**Exercise prompt**
Retrieve every line of the data holding the word "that".

**Dataset entries**
* * *
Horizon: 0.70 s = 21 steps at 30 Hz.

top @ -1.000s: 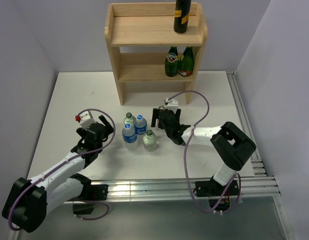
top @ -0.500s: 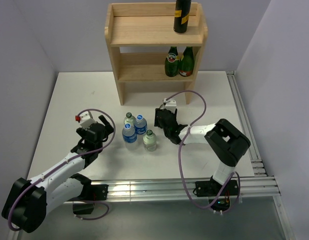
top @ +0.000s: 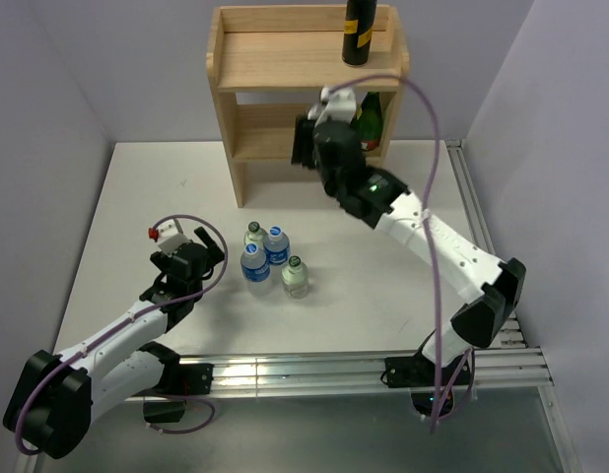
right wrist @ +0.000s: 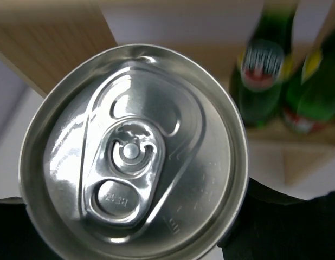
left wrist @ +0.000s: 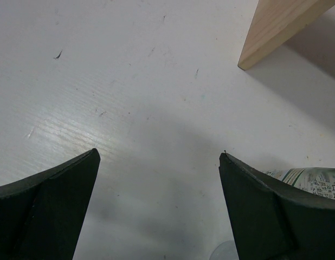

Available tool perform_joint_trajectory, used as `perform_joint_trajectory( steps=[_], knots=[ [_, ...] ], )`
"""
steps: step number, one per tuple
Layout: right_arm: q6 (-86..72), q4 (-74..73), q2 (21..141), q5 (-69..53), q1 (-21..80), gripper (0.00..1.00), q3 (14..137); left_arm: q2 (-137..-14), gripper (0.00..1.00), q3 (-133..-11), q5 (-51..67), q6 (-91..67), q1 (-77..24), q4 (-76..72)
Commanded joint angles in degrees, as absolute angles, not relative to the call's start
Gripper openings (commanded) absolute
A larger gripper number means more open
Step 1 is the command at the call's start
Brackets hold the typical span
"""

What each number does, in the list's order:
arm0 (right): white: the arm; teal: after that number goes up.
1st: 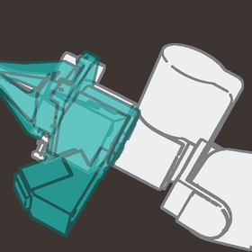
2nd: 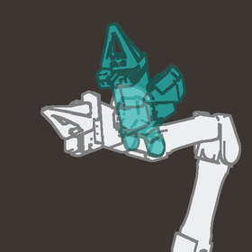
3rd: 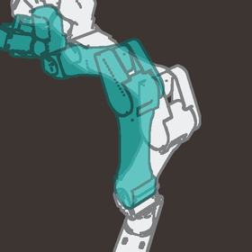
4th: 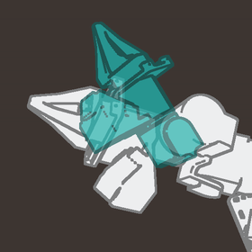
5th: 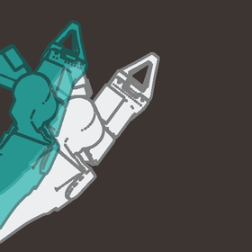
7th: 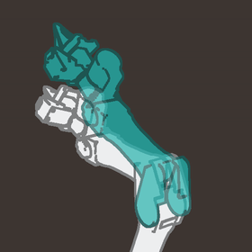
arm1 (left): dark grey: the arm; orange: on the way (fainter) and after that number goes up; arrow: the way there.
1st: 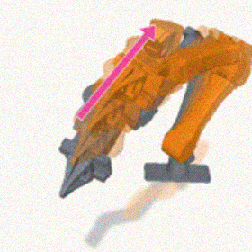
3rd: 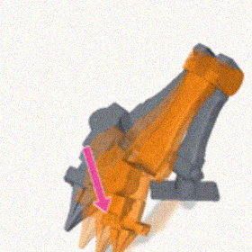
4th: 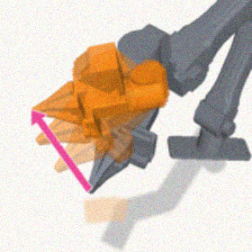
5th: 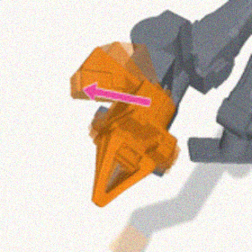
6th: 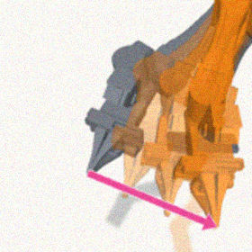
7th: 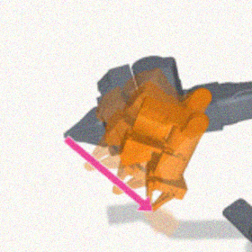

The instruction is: Place and organize the beverage onto the shelf

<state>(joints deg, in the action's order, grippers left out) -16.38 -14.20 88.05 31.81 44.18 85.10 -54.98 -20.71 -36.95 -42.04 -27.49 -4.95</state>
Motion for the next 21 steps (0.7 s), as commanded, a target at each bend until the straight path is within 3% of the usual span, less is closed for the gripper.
perform_joint_trajectory(
  steps=[1, 6, 9, 21],
  knots=[
    [-9.3, -23.9, 88.4, 33.6, 44.5, 0.0, 105.9, -54.3, 0.99, -22.5, -38.0, -41.3, -27.8, -6.2],
    [-1.3, -35.1, 99.1, 35.1, 43.8, 0.0, 137.5, -54.1, 0.99, -22.5, -38.1, -41.3, -27.8, -5.8],
    [4.4, -34.2, 103.7, 38.1, 43.4, 0.0, 145.8, -53.8, 0.99, -22.3, -37.9, -41.4, -27.8, -5.9],
    [2.6, -29.6, 103.8, 34.6, 33.1, 0.0, 144.9, -54.8, 0.99, -22.8, -37.8, -41.3, -27.9, -5.8]
  ],
)
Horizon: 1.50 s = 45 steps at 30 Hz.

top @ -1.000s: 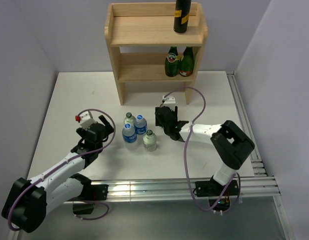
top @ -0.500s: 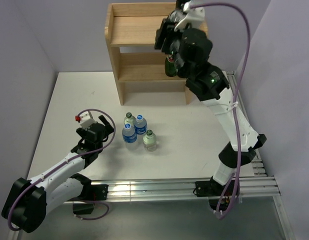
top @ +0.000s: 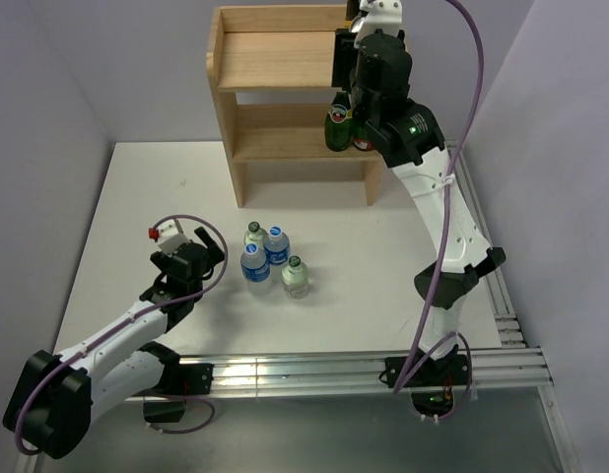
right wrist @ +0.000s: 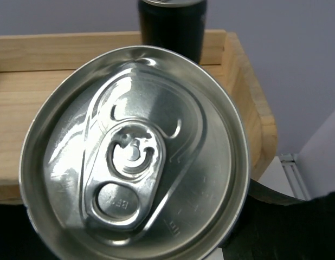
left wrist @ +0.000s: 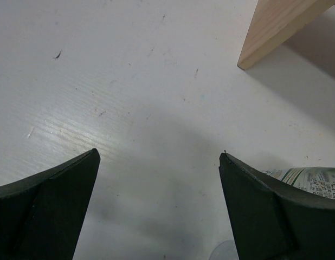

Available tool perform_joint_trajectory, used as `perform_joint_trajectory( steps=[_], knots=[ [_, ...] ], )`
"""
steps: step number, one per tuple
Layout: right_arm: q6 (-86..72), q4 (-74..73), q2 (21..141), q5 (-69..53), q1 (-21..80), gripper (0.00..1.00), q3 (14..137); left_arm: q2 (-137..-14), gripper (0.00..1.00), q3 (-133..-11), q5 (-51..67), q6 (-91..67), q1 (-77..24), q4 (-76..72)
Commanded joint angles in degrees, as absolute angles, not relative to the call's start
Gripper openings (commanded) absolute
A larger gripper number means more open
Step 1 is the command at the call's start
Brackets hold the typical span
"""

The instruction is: Place and organize the beverage onto the shelf

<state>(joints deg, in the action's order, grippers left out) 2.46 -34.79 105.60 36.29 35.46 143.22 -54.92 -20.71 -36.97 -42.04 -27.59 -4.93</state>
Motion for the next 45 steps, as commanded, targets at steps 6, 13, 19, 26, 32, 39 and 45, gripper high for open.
perform_joint_trajectory(
  steps=[6, 13, 19, 26, 32, 39, 45],
  knots=[
    [0.7, -29.4, 106.3, 32.3, 28.6, 0.0, 144.9, -54.2, 0.99, -22.6, -38.1, -41.4, -27.9, -5.7],
    [-2.7, -29.1, 109.0, 29.5, 25.8, 0.0, 145.0, -54.2, 0.99, -22.5, -38.3, -41.6, -27.9, -5.5],
    [-4.2, -28.9, 111.3, 28.3, 23.9, 0.06, 145.5, -54.4, 0.99, -22.8, -38.3, -41.7, -27.9, -5.3],
    [-4.9, -28.1, 112.3, 28.8, 23.0, 0.78, 144.8, -54.3, 0.99, -22.8, -38.5, -41.8, -28.0, -5.2],
    [-5.4, -27.5, 112.4, 28.7, 22.9, 0.82, 143.2, -54.1, 0.99, -22.7, -38.7, -41.9, -27.9, -5.1],
    [-5.6, -26.6, 110.9, 29.5, 23.0, 0.69, 139.1, -54.2, 0.99, -22.8, -38.8, -41.9, -28.1, -5.0],
    [-3.5, -24.6, 111.5, 31.7, 22.9, 0.28, 138.6, -53.7, 0.99, -22.6, -38.9, -42.1, -28.3, -5.0]
  ],
)
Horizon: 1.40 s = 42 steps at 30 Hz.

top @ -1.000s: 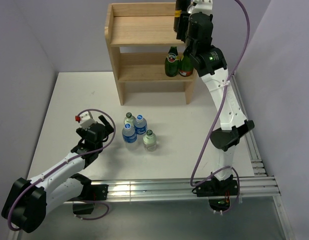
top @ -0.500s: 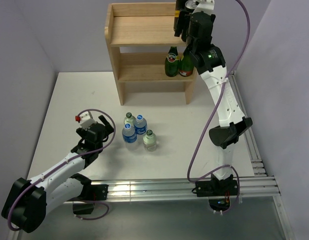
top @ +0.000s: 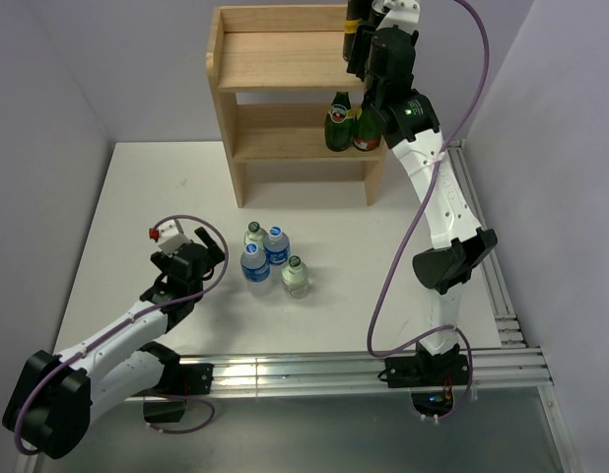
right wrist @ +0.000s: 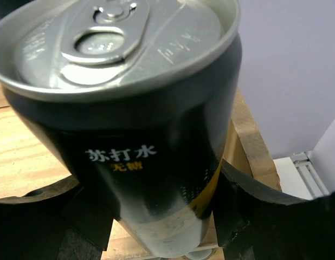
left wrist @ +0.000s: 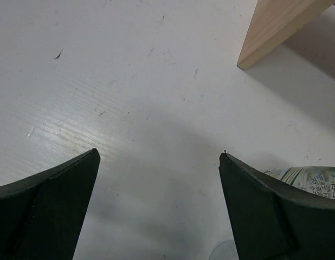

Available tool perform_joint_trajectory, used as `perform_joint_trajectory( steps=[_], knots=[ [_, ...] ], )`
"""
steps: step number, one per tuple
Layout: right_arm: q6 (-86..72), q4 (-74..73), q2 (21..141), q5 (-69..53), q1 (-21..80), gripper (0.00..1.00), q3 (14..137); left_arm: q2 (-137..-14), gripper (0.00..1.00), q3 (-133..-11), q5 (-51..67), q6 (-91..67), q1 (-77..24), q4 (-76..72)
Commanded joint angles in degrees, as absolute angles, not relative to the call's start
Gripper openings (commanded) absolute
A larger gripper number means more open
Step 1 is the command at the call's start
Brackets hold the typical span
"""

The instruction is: Place and organize the beverage onto the shelf

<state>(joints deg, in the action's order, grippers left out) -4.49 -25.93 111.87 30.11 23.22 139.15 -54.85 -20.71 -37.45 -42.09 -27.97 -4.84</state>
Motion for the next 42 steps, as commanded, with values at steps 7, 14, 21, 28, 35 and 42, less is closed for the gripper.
perform_joint_trajectory(
  steps=[7, 14, 21, 28, 35, 42],
  knots=[
    [-1.9, -22.7, 113.9, 33.7, 22.9, 0.28, 138.9, -53.8, 0.99, -22.5, -39.2, -42.2, -28.4, -4.8],
    [1.1, -20.0, 116.5, 35.2, 22.7, 0.28, 139.7, -53.5, 0.99, -22.6, -39.2, -42.0, -28.6, -5.0],
    [0.1, -20.8, 115.9, 34.7, 22.6, 0.53, 137.8, -53.8, 0.99, -22.7, -39.4, -42.1, -28.7, -4.8],
    [-1.6, -20.3, 113.2, 34.4, 22.8, 0.82, 133.3, -54.1, 0.99, -22.8, -39.6, -42.0, -28.7, -4.8],
    [-2.5, -20.4, 111.5, 34.6, 22.9, 0.96, 131.3, -54.3, 0.99, -22.9, -39.6, -42.1, -28.7, -4.7],
    [-2.7, -20.7, 109.9, 35.7, 23.3, 1.0, 130.2, -54.4, 0.99, -22.9, -39.6, -42.2, -28.7, -4.7]
  ],
)
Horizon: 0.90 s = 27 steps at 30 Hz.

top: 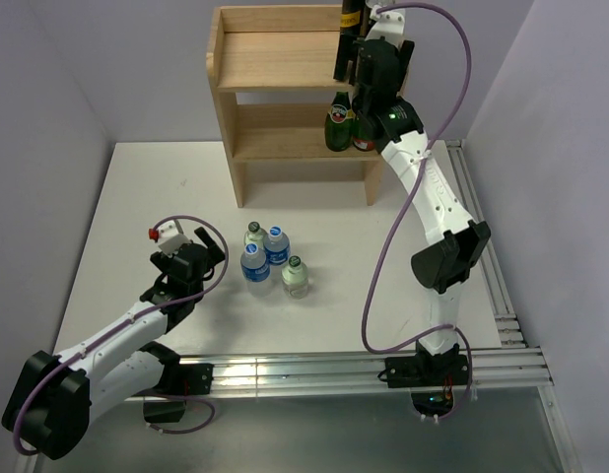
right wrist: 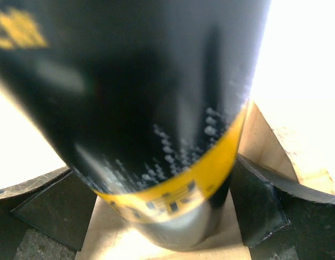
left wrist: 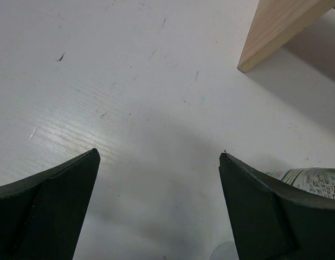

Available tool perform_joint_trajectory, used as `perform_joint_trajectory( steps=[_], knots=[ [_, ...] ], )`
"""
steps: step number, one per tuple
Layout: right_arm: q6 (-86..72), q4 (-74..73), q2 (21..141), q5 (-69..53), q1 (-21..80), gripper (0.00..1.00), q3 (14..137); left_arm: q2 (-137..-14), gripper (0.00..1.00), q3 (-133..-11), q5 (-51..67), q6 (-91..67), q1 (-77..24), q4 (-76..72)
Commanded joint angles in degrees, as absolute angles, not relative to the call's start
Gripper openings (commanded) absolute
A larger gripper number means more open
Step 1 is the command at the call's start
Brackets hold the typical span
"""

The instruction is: Place and organize the beverage onto the shelf

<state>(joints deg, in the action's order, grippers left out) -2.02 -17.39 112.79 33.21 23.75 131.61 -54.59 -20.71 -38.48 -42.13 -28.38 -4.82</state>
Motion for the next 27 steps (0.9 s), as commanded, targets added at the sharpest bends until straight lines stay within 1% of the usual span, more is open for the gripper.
perform_joint_trajectory(
  steps=[1, 16, 23, 27],
  knots=[
    [-2.8, -20.8, 109.6, 35.9, 23.5, 1.0, 129.6, -54.5, 0.99, -22.9, -39.6, -42.2, -28.7, -4.7],
    [-4.5, -19.5, 101.5, 36.1, 24.7, 1.0, 119.7, -54.3, 0.99, -22.9, -39.6, -42.2, -28.7, -4.7],
    [-7.0, -23.1, 100.7, 34.9, 25.2, 1.0, 120.8, -54.6, 0.99, -22.9, -39.6, -42.3, -28.7, -4.7],
    [-9.3, -23.5, 98.9, 34.7, 25.7, 1.0, 118.9, -54.7, 0.99, -23.1, -39.6, -42.2, -28.7, -4.6]
  ],
)
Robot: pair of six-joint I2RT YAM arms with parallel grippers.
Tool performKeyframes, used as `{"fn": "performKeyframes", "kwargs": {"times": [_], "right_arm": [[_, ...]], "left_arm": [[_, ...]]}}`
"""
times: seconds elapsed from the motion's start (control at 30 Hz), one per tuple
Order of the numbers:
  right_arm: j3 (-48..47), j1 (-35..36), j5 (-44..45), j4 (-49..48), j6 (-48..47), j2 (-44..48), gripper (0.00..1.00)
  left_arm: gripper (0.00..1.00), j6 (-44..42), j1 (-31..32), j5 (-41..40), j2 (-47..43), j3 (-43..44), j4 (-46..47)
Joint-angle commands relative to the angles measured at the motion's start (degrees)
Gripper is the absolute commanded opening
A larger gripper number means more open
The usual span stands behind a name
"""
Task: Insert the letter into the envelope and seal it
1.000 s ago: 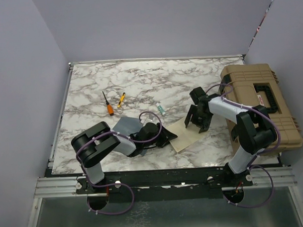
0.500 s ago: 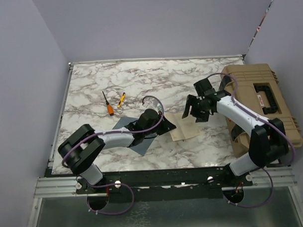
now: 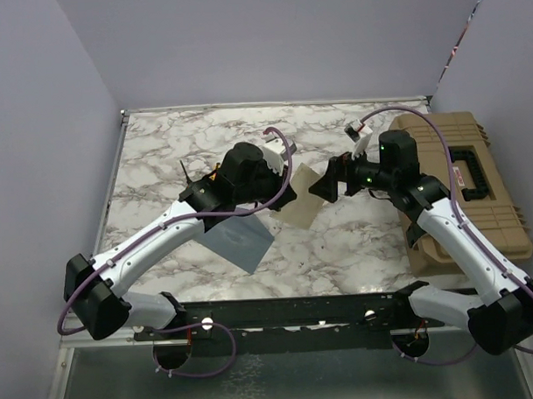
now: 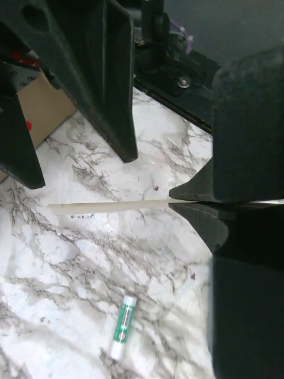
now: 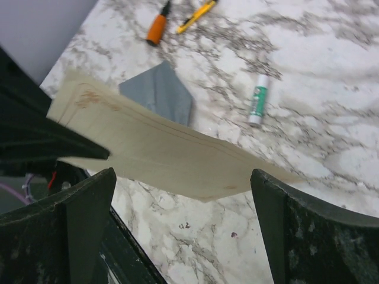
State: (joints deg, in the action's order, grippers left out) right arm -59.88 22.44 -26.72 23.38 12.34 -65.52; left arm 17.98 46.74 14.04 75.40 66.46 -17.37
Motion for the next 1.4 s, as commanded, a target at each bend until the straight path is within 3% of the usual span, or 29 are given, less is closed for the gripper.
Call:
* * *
**Solution to the problem**
arm0 (right): white: the arm; teal: after that number goes up.
arm1 (left): dark grey: the arm; orange: on the way (fainter) and after that number goes up; arrow: the way there.

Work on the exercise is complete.